Howard and Linda Stein of Bridgehampton, N.Y., and Solebury, Penn., showed a pair of large lounge chairs, French, circa 1920–40, white upholstered, and a small dog weathervane, lead and iron, American, circa 1880–1910. The best part of the back wall was filled by a pair of Chinese wallpaper panels, circa 1950, hand painted canvas.
“It has been a whirlwind opening for me, I have sold close to 25 objects,” John Sideli of South Egremount, Mass., said two hours into the show. Missing from his booth, or sporting sold signs, were a wall cabinet, a banner weathervane, an American soldier dancing figure of circa 1910, a butcher trade sign, two whirligigs and a large wood carved and painted boot trade sign.
“It’s been good and we generally have a better Saturday and Sunday than opening day,” George Spiecker of North Hampton, N.H., said. While a good number of things had left the booth, including two weathervanes (weathervanes are hot right now), he still had furniture that included a tiger maple Hepplewhite corner cupboard, circa 1810; an American maple and tiger maple Chippendale slant front desk on high bracket feet, circa 1780; and a matched set of six Chippendale side chairs with cupid’s bow crest and vase splat.
Antiques at the Armory has been building in popularity every year with both the dealers and the visiting public. “I feel this is the place to be,” one exhibitors said, making the switch from the Pier to the armory. Another commented that “this show attracts lots of decorators, many with their clients in toe, and they are quick buyers. I love to see them coming.”

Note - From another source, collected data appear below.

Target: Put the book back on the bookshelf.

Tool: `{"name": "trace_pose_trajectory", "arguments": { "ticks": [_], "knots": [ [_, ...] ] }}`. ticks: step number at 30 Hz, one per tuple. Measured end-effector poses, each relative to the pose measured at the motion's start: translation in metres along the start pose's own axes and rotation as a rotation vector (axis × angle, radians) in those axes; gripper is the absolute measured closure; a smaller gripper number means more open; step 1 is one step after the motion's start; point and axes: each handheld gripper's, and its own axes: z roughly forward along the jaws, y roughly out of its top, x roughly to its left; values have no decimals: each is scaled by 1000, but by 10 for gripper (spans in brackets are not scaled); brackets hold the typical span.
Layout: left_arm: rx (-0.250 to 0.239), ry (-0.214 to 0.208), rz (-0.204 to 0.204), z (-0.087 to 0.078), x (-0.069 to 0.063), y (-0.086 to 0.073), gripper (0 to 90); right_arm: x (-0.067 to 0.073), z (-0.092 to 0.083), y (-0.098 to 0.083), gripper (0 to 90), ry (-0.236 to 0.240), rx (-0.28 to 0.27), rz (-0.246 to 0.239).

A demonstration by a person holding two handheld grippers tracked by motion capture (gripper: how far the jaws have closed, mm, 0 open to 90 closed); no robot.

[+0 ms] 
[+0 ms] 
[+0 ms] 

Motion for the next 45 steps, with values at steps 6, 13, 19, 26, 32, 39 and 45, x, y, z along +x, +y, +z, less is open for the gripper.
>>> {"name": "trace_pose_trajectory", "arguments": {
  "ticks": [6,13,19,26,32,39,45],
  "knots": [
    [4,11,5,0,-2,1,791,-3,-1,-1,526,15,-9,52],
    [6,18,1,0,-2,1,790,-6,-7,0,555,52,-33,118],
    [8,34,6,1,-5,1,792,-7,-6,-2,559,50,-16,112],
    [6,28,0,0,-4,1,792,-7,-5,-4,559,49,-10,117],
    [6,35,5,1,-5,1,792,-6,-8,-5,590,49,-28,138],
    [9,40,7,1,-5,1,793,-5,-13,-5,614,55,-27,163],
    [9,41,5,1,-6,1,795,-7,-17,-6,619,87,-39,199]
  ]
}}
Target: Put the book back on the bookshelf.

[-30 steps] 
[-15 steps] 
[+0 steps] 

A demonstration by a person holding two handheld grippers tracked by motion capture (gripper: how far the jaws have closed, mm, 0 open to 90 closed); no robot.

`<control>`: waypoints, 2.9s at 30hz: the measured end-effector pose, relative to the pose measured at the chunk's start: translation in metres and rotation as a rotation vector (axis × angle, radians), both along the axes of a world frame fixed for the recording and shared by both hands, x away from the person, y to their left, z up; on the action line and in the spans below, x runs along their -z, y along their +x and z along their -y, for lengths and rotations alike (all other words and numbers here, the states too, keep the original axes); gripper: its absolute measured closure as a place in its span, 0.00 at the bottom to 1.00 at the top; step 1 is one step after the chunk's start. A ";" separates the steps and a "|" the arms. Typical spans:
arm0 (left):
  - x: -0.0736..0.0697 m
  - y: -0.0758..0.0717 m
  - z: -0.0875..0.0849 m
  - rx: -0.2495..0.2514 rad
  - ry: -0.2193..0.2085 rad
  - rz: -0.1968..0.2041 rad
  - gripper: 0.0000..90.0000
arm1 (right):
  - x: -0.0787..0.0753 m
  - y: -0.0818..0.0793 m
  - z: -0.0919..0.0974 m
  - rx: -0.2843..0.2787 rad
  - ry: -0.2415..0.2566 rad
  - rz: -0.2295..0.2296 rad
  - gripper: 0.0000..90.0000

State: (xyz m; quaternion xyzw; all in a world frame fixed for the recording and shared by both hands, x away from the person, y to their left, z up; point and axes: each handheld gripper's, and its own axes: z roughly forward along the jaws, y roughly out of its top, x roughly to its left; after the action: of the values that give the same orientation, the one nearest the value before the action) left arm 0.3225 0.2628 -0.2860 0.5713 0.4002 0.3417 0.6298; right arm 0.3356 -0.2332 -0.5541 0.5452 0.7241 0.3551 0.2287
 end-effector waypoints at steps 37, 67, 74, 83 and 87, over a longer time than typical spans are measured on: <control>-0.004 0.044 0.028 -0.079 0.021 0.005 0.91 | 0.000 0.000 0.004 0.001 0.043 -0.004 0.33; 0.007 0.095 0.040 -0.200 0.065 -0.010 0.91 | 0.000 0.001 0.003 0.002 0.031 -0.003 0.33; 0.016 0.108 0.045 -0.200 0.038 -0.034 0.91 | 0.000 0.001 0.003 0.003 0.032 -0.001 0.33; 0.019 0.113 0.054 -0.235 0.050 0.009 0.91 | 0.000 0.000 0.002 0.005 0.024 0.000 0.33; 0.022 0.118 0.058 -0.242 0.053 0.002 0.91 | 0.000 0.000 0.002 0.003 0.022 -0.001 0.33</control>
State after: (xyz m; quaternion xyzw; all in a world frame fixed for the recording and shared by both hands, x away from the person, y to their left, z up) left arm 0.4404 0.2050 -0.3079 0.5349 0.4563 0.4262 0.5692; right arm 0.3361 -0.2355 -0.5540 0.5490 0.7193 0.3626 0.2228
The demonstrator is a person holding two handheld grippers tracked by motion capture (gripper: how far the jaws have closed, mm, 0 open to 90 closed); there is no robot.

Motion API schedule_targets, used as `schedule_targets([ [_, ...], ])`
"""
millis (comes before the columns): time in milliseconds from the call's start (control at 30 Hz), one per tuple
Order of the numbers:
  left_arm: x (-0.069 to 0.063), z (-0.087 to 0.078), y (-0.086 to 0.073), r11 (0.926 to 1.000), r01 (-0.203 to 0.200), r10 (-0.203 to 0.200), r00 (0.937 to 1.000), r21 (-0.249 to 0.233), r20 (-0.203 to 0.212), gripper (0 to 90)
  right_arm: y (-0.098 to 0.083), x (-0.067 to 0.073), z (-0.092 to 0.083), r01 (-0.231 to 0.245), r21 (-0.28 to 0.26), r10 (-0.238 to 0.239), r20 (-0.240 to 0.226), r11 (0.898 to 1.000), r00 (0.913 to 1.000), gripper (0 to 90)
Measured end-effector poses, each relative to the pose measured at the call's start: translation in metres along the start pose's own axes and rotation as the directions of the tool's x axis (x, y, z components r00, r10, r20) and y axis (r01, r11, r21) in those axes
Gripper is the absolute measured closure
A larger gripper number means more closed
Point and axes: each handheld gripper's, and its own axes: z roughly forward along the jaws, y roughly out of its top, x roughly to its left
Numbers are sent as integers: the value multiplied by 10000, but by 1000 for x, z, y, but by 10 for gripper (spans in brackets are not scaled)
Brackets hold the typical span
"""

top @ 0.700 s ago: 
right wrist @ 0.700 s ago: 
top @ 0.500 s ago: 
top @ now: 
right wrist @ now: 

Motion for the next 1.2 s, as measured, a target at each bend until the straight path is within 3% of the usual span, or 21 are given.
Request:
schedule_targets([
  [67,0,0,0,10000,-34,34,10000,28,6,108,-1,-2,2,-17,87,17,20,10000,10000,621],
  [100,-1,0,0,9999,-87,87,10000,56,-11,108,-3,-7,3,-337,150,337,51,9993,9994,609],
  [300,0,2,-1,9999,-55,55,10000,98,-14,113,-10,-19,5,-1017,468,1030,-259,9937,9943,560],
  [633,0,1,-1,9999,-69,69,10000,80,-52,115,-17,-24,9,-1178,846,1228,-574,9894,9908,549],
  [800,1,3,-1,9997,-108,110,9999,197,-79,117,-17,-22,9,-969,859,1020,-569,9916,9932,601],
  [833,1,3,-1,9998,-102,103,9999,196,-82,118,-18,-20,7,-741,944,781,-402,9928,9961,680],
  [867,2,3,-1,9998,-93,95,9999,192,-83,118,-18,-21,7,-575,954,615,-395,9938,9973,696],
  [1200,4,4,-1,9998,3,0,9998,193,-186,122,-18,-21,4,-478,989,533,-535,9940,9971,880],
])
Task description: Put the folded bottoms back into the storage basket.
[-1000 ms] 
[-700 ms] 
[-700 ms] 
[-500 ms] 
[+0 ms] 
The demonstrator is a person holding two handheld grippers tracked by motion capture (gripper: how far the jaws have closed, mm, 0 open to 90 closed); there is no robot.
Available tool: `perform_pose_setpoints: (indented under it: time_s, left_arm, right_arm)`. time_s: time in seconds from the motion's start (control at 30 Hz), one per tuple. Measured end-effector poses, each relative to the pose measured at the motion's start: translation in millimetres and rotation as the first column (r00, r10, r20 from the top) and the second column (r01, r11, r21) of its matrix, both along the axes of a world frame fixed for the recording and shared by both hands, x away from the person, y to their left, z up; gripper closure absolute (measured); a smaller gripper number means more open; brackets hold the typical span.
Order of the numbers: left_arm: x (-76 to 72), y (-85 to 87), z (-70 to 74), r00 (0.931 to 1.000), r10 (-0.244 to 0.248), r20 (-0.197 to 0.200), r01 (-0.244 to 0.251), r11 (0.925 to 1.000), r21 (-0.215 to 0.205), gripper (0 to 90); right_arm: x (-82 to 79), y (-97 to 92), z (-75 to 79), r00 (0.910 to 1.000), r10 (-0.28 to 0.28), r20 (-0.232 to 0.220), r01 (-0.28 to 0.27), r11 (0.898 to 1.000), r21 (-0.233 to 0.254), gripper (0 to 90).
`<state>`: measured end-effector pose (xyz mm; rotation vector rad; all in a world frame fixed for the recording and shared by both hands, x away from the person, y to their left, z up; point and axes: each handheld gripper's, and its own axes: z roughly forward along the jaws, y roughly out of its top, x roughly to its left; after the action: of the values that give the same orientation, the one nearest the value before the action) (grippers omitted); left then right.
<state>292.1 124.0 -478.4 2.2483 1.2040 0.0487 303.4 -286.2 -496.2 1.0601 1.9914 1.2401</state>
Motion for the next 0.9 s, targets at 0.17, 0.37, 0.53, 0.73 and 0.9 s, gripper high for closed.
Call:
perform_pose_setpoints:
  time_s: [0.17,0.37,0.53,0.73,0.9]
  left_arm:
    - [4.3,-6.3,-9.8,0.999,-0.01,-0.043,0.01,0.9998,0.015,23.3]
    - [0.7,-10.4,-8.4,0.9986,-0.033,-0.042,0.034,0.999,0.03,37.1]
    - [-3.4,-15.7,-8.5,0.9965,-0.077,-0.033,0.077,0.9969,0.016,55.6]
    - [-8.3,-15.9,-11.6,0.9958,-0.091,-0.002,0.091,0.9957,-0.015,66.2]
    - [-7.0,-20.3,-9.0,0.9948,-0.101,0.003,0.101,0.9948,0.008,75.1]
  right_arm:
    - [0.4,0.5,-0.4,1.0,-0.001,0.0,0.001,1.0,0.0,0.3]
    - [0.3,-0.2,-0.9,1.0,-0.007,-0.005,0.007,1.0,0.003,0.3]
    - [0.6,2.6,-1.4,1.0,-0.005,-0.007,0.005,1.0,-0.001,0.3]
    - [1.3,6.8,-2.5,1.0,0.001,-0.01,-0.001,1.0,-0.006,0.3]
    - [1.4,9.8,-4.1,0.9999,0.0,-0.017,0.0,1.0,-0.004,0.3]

One well-known collector, who never misses a show and was seen at the previews for The American Antiques Show and The Winter Antiques Show, commented, “This show is more relaxed, fun to visit, easy to reach with the shuttle buses, and I never seem to go home empty handed.” Antiques at the Armory has made Americana Week in New York just that much more interesting, and more and more people are finding it each year.